During transcription, positive DNA supercoils generated ahead of RNA polymerase could theoretically uncoil the negative DNA supercoils associated with nucleosomes and thereby decondense the chromatin fiber in preparation for RNA polymerase passage. Here we examine the effect of positive DNA supercoiling on the structure of yeast 2-microns minichromosomes. We utilized a conditional topoisomerase mutant expressing Escherichia coli topoisomerase I to convert the DNA supercoiling state from negative to positive in vivo. Minichromosomes containing positively supercoiled DNA exhibited a striking increase in DNase I sensitivity. They also displayed additional micrococcal nuclease cleavage sites but yielded nearly typical nucleosomal ladders after extensive digestion.

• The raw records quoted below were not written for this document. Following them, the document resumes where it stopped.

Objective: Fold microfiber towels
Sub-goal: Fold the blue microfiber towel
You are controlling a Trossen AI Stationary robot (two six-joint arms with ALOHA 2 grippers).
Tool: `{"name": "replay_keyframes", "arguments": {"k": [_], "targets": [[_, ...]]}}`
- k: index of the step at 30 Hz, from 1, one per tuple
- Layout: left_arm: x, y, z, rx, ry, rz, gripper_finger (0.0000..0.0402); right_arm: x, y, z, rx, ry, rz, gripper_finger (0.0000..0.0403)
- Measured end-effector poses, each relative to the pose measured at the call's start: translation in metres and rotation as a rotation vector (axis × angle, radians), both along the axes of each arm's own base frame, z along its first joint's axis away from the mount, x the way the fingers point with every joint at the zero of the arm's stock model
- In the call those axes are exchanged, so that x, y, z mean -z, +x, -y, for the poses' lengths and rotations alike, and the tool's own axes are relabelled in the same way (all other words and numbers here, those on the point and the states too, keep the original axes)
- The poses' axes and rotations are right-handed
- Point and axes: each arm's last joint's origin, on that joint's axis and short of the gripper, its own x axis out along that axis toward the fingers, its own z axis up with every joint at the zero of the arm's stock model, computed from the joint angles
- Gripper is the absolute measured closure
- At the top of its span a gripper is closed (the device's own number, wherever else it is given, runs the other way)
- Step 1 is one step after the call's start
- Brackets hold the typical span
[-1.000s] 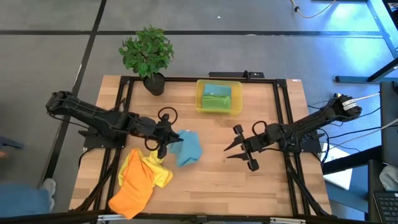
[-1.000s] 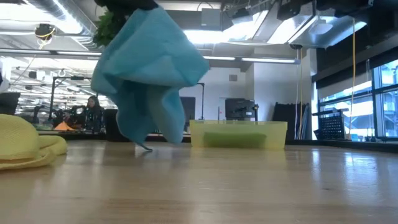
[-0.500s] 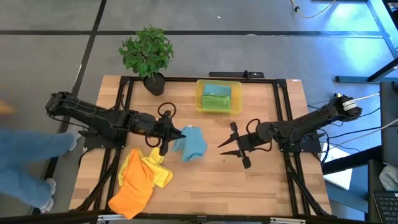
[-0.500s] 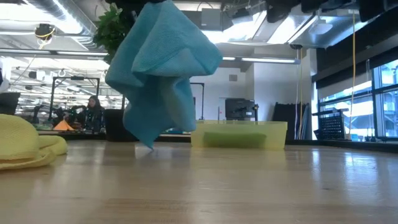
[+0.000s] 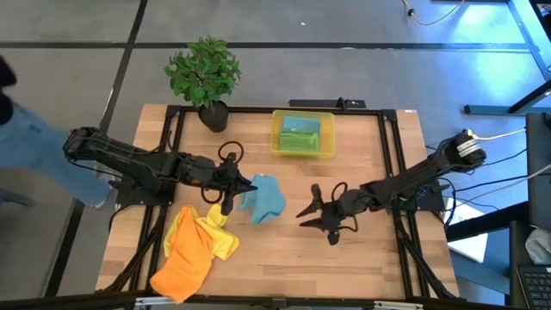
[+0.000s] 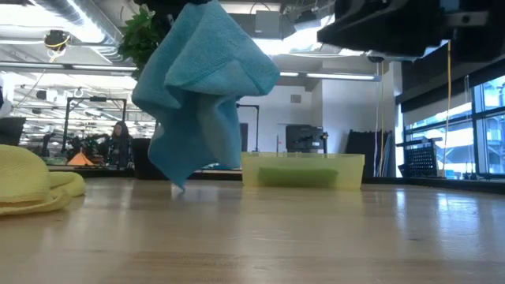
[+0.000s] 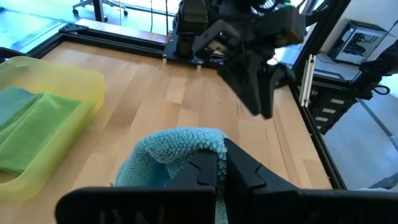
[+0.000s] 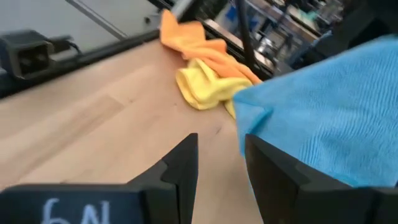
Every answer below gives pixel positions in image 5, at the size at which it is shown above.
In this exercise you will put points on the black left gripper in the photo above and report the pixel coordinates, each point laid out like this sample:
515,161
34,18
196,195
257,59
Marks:
224,185

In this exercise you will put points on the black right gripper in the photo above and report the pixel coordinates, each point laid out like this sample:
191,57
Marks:
344,204

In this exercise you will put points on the blue microfiber towel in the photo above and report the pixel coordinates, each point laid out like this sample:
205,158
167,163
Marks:
267,200
301,124

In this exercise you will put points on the yellow translucent plastic bin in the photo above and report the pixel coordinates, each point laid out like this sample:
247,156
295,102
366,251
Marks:
275,146

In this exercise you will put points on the yellow microfiber towel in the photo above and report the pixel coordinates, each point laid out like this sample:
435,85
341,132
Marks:
224,245

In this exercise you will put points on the green microfiber towel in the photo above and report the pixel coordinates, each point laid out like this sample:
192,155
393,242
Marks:
299,142

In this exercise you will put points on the orange microfiber towel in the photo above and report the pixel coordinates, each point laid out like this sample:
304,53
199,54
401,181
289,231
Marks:
189,258

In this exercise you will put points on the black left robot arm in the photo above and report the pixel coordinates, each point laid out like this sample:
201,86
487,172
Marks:
142,168

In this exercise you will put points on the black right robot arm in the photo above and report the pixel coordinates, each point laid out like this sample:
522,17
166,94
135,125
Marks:
413,176

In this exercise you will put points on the green plant in black pot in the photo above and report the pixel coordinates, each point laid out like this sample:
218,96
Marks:
202,73

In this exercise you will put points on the white paper sheet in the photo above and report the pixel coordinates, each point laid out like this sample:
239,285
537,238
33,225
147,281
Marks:
469,241

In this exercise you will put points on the black crossbeam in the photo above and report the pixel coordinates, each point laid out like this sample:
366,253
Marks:
86,301

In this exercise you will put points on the person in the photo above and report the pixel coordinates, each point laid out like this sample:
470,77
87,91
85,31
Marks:
34,146

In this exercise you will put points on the white cloth bundle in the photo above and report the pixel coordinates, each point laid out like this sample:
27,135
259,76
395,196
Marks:
540,245

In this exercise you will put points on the black computer case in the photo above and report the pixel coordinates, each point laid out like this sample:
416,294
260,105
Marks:
540,172

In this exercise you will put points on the black keyboard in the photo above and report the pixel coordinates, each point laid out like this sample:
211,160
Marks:
536,286

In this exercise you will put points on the black aluminium table frame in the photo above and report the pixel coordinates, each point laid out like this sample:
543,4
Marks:
249,109

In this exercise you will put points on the silver aluminium bracket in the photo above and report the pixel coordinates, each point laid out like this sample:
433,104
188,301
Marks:
398,305
144,301

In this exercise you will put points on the metal desk leg frame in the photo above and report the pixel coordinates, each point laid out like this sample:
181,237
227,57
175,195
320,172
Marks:
486,109

Upon in vitro relaxation with eukaryotic topoisomerase I, the minichromosomes remained DNase I sensitive but were converted to negative DNA supercoiling with a slightly increased linking number compared to typical minichromosomes, thus indicating the presence of bound histones. Therefore, positive DNA supercoiling provides a mechanism for generating, but is not required for maintaining, a conformation in chromatin characteristic of highly transcribed genes.